AIM OF THE EXERCISE: Pick every line with "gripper" from the material below.

PROVIDED DATA:
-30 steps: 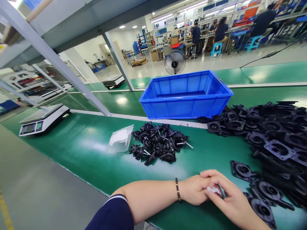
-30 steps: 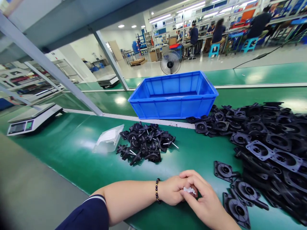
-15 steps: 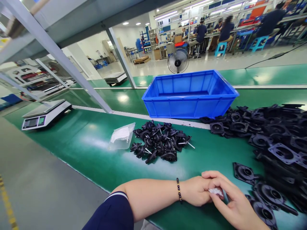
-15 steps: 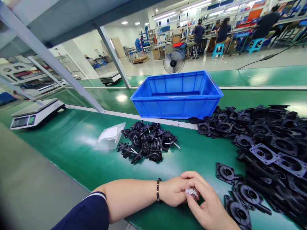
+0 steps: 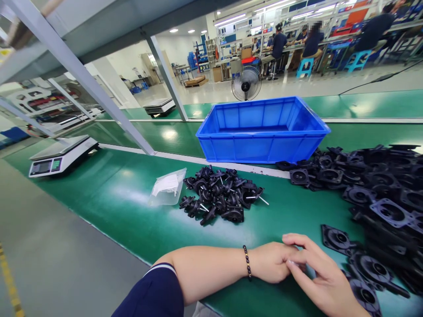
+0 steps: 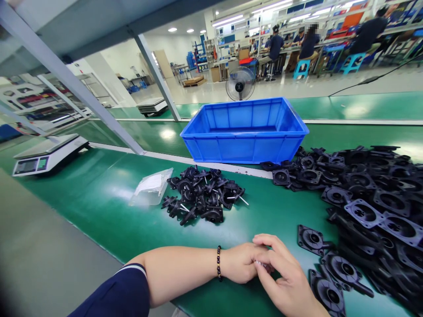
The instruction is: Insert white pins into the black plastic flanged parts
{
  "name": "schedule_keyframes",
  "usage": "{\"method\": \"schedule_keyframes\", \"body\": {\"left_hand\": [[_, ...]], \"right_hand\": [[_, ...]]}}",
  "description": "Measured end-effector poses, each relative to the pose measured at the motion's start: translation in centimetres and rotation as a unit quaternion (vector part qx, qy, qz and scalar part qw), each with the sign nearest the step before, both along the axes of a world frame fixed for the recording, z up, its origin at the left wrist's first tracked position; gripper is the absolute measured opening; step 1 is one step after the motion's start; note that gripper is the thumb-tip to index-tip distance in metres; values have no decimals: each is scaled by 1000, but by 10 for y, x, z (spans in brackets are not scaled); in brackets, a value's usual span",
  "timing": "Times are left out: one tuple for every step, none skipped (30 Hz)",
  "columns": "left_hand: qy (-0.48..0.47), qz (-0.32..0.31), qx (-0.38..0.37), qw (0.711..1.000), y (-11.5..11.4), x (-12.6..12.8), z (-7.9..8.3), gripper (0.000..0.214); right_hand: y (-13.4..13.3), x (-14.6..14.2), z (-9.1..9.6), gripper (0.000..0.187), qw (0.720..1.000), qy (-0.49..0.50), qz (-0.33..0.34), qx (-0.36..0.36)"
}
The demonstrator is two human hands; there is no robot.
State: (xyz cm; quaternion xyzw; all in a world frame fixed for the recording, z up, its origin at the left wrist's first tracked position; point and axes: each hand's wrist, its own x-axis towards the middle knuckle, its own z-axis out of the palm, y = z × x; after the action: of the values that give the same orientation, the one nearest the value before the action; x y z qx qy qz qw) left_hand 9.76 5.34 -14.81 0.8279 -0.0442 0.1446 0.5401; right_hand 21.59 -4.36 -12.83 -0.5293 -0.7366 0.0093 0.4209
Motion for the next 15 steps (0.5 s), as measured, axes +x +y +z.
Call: {"method": "schedule_keyframes", "body": {"left_hand": [[19,10,-6,1000,0,1,0,12],[55,20,-21,998,0,1,-1,13],[102,29,-50,993,-1,2,-1,14],[148,34,-101,983,0,3,-2,15],[186,32,-174,967,0,3,-4,15],[207,24,-262,942,1,4,-6,14],[207,14,-357,911,2,5,-8,10],[193,2,-447,874,3,6,-11,11],[177,-9,-521,835,5,7,-13,19],[165,-15,-577,799,7,9,-15,29],[158,-12,-619,770,8,10,-16,38],[151,-1,-650,745,9,10,-17,44],[146,13,-674,725,10,11,-17,46],[139,29,-692,708,11,11,-17,44],[130,43,-706,694,11,11,-16,40]], "right_hand": [[0,1,0,5,1000,7,-1,0],[0,3,-1,5,1000,18,-1,-2],[-1,4,-1,5,999,36,1,-5],[-1,6,-1,8,998,60,4,-5],[-2,8,-1,11,996,89,8,0],[-2,10,-1,15,993,118,6,12],[-2,13,-1,18,990,140,-5,27],[-2,14,-1,20,988,145,-25,45],[-2,16,-1,21,989,127,-49,62],[-1,17,-1,22,991,88,-70,74],[-1,18,-2,23,992,37,-83,83],[0,18,-3,24,992,-18,-85,90],[2,18,-4,27,990,-67,-76,96],[3,18,-5,30,987,-103,-62,103],[4,17,-5,31,985,-127,-48,108]]}}
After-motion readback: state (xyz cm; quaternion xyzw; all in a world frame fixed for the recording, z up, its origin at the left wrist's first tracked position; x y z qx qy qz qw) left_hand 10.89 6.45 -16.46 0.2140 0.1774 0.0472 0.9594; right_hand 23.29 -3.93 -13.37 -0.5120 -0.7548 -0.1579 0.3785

COMPLETED EXERCISE:
  "description": "Measured end-effector poses, each relative to the pose measured at the motion's start: translation in centimetres and rotation as a unit quaternion (vector part qx, qy, qz and scalar part qw), each with the sign nearest the step before, both along the axes of a world frame fixed for the recording, z up, its origin at the left wrist's first tracked position; gripper is the absolute measured opening; step 1 is one step after the motion's start; note that gripper is the thumb-tip to index-tip distance in metres; values have no decimals: each is scaled by 1000, but by 10 for y, x, z (spans in brackets are not scaled); in brackets, a value's usual span",
  "columns": "left_hand: qy (-0.48..0.47), qz (-0.32..0.31), qx (-0.38..0.37), qw (0.711..1.000), y (-11.5..11.4), x (-12.6..12.8), z (-7.9..8.3), gripper (0.000..0.214); right_hand: y (-13.4..13.3), x (-14.6..14.2), z (-9.1..9.6), gripper (0.000..0.187), qw (0.720..1.000), qy (-0.49..0.50), qz (-0.33..0.34), qx (-0.36..0.36)"

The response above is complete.